2024-05-15 Tunisian Dinar News
2024-05-14
Summary of Yesterday
- Opening:
- Closing:
- Difference of Opening & Closing:
- Daily High:
- Daily Low:
- Difference of Daily High & Low:
Statistical Measures
- Mean:
- Standard Deviation:
Trend
Overall Trend in Exchange Rates
The overall trend of the exchange rate for TND (Tunisian Dinar) over the provided time period appears to be relatively stable with slight fluctuations. The initial rate started from 0.43621 and ended at 0.43647 in the final observation. There seem to be some minor increases and decreases in between these data points. However, it is essential to note that without further statistical tests or visual representation, the argument for trend stability remains preliminary.

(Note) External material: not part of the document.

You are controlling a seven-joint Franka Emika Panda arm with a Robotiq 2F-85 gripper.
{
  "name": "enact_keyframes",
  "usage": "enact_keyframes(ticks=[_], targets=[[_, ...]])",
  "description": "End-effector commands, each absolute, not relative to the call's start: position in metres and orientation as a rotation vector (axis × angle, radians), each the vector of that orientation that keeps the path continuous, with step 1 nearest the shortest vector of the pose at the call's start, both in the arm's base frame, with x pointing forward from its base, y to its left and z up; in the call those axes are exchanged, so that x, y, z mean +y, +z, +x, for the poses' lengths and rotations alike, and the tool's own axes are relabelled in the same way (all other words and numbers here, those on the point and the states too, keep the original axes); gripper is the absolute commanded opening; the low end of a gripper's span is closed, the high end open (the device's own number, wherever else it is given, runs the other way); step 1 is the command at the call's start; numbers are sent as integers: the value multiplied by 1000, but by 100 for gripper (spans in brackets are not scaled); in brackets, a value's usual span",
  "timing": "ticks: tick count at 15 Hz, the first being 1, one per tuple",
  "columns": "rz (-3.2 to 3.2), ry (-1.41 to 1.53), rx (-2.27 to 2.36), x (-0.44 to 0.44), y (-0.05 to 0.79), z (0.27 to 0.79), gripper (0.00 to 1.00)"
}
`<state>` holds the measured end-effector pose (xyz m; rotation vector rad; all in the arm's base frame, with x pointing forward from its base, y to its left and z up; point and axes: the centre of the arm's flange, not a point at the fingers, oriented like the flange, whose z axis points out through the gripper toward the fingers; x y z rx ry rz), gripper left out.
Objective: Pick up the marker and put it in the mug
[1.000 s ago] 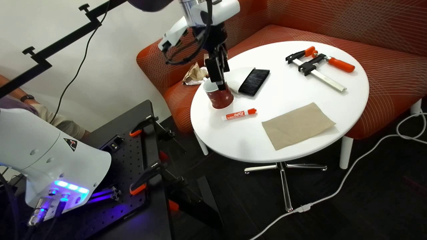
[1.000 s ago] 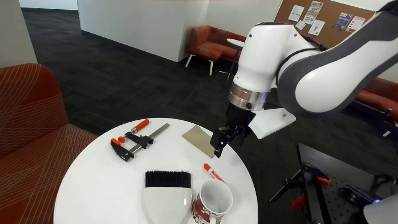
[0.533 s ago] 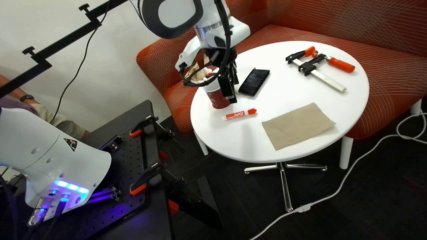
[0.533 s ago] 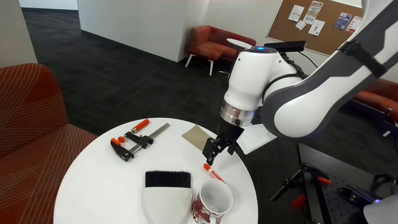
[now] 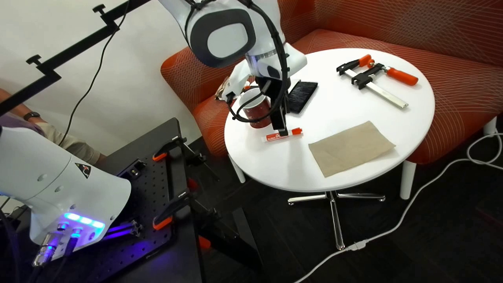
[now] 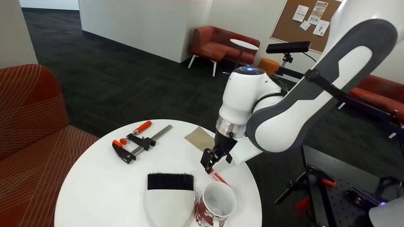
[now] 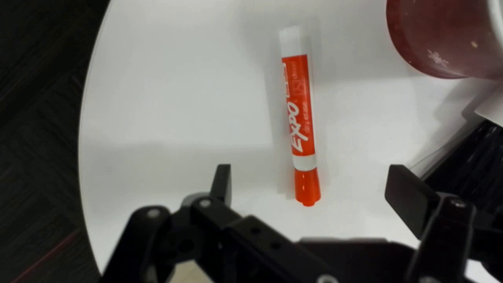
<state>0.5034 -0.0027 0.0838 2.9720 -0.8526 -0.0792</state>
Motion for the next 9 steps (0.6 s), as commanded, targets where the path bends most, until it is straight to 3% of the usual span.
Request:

Seasonality or Recurring Patterns
Seasonality or recurring patterns in time-series data usually refer to predictable and repeating patterns over the given time period. In this context, the exact identification of any seasonality or recurring pattern could be more challenging due to the minute intervals of the time stamps and the fractional unit of the exchange rate, which alone might not evoke visible seasonality. However, when checking the major time intervals such as at the top of the hour, some slight fluctuations could be observed, but these do not seem to present a clear pattern of regular and predictable change. In-depth time-series analyses such as spectral analysis or autocorrelation analysis can be treated as potential next steps in identifying these patterns.
Outliers Analysis
Determining outliers in such kind of high-frequency financial time-series data can be very subject to the adopted definition of the outlier. A simplistic approach, like defining any rate that deviates from the median by more than a certain number of standard deviations, might suggest certain points as possible outliers. However, it is important to mention that a more robust statistical algorithm which considers the complex nature of time series data (e.g., ARIMA modeling) would be more suitable for adequately detecting outliers. Please note that without implementing these tests, it is not possible to comprehensively identify the presence of outliers in your provided dataset.